For space complexity, we will need at least enough memory as we have elements of the array. So we need at least O(n) space. Remember that we also needed some temporary storage for copying the subarrays before merging them again. We need the most memory for the case near the end of the algorithm. At this stage, we have two n/2-sized storage arrays in addition to the original array. This leads us to space for the original n values and another n value’s worth of storage for the temporary values. That gives 2*n near the end of the calculation, so overall memory usage seems to be O(n). This is not the whole story though.
Since we are using a recursive algorithm, we may also reason that we need stack space to store the sequence of calls. Each stack frame does not need to hold a copy of the array. Usually, arrays are treated as references. This means that each stack frame is likely small, containing a link to the array’s location and the indexes needed to keep our place in the array. This means that each recursive call will take up a constant amount of memory. The other question we need to address is “How large will the stack of frames grow during execution?” We can expect as many recursive calls as the depth of the treelike structure in the diagrams above. We know now that that depth is approximately log n. Now we have all the pieces to think about the overall space complexity of Merge Sort.
First, we need n values for the original array. Next, we will need another n value for storage in the worst case (near the end of the algorithm). Finally, we can expect the stack to take up around log n stack frames. This gives the following formula using c1 and c2 to account for a small number of extra variables associated with each category (indexes for the temporary arrays, start and end indexes for recursive calls, etc.): S(n) = n + c1*n + c2*log n. This leads to O(2*n + log n), which simplifies to just O(n) in Big-O notation. The overall space complexity of Merge Sort is O(n).
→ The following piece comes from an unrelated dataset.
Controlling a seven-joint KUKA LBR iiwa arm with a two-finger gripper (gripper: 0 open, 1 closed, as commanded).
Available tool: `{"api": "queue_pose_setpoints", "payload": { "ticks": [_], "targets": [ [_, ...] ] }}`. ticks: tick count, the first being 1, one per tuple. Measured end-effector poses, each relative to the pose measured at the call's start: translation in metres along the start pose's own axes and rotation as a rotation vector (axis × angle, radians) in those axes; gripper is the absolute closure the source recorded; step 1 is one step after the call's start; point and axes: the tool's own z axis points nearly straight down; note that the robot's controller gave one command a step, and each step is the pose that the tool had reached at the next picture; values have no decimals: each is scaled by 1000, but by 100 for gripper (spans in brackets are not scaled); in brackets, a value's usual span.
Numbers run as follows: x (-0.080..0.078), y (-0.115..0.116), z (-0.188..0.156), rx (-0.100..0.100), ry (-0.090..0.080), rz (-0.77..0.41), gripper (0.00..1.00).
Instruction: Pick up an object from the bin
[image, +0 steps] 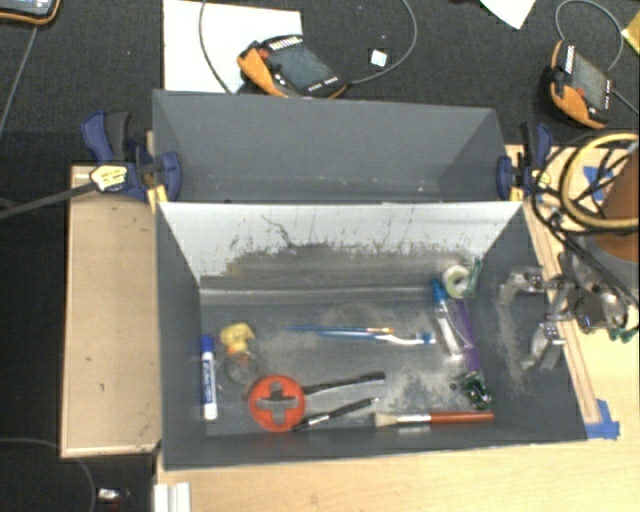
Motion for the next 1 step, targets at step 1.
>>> {"api": "queue_pose_setpoints", "payload": {
  "ticks": [1],
  "targets": [
    [-2,1,-3,2,-7,-6,0]
  ]
}}
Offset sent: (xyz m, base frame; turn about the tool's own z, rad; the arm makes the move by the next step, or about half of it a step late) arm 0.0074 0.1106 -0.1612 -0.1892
Auxiliary Space and In-Place Sorting
We have now discussed the worst-case space and time complexity of Merge Sort, but an important aspect of Merge Sort still needs to be addressed. All the sorting algorithms we have discussed so far have worst-case space complexity bounds of O(n), meaning they require at most a constant multiple of the size of their input data. As we should know by now, constant values can be large and do make a difference in real-world computing. Another type of memory analysis is useful in practice. This is the issue of auxiliary memory.
It is understood that for sorting we need enough memory to store the input. This means that no sorting algorithm could require less memory than is needed for that storage. A lower bound smaller than n is not possible for sorting. The idea behind auxiliary memory analysis is to remove the implicit storage of the input data from the equation and think about how much “extra” memory is needed.
Let us try to think about auxiliary storage for Selection Sort. We said that Selection Sort only uses the memory needed for the array plus a few extra variables. Removing the array storage, we are left with the “few extra variables” part. It means that a constant number of “auxiliary” variables are needed, leading to an auxiliary space cost of O(1) or constant auxiliary memory usage. Insertion Sort falls into the same category, needing only a few index variables in addition to storage used for the array itself. Insertion Sort has an auxiliary memory cost of O(1).
An algorithm of this kind that requires only a constant amount of extra memory is called an “in-place” algorithm. The algorithm keeps array data as a whole within its original place in memory (even if specific values are rearranged). Historically, this was a very important feature of algorithms when memory was expensive. Both Selection Sort and Insertion Sort are in-place sorting algorithms.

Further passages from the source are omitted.